◆ **Exercise requirements**:
Write out the data below in full. Keep it exact.

◆ **Data block**:
-- Opening Marker --

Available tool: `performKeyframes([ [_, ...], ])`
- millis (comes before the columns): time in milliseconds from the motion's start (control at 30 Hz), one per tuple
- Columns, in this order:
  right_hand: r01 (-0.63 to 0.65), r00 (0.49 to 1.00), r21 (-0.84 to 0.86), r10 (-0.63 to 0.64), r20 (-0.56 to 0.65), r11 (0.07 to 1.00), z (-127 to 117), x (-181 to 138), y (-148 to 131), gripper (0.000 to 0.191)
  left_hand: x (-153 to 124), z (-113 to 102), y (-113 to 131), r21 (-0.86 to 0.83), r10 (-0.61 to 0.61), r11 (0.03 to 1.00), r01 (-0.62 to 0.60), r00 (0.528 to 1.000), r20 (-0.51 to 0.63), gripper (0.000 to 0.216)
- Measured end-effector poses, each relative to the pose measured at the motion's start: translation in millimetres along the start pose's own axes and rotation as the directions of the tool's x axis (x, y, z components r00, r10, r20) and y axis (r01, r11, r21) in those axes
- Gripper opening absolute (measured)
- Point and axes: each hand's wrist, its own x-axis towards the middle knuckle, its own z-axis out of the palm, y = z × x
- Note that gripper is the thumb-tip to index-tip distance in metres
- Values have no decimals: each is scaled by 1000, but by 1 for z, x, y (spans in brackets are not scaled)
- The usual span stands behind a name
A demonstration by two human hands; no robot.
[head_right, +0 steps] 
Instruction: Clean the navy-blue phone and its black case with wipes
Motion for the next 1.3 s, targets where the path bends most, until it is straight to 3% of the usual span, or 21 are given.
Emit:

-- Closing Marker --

◆ **Reply to the exercise**:
Available tool: `performKeyframes([ [_, ...], ])`
- millis (comes before the columns): time in milliseconds from the motion's start (control at 30 Hz), one per tuple
- Columns, in this order:
  right_hand: r01 (-0.63 to 0.65), r00 (0.49 to 1.00), r21 (-0.84 to 0.86), r10 (-0.63 to 0.64), r20 (-0.56 to 0.65), r11 (0.07 to 1.00), z (-127 to 117), x (-181 to 138), y (-148 to 131), gripper (0.000 to 0.191)
  left_hand: x (-153 to 124), z (-113 to 102), y (-113 to 131), r21 (-0.86 to 0.83), r10 (-0.61 to 0.61), r11 (0.03 to 1.00), r01 (-0.62 to 0.60), r00 (0.528 to 1.000), r20 (-0.51 to 0.63), gripper (0.000 to 0.216)
- Measured end-effector poses, each relative to the pose measured at the motion's start: translation in millimetres along the start pose's own axes and rotation as the directions of the tool's x axis (x, y, z components r00, r10, r20) and y axis (r01, r11, r21) in those axes
- Gripper opening absolute (measured)
- Point and axes: each hand's wrist, its own x-axis towards the middle knuckle, its own z-axis out of the palm, y = z × x
- Note that gripper is the thumb-tip to index-tip distance in metres
- Values have no decimals: each is scaled by 1000, but by 1 for z, x, y (spans in brackets are not scaled)
- The usual span stands behind a name
A demonstration by two human hands; no robot.
[head_right, +0 steps] 
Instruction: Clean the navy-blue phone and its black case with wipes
Motion for the next 1.3 s, targets where the path bends most, until it is straight to 3% of the usual span, or 21 are given.
Emit:

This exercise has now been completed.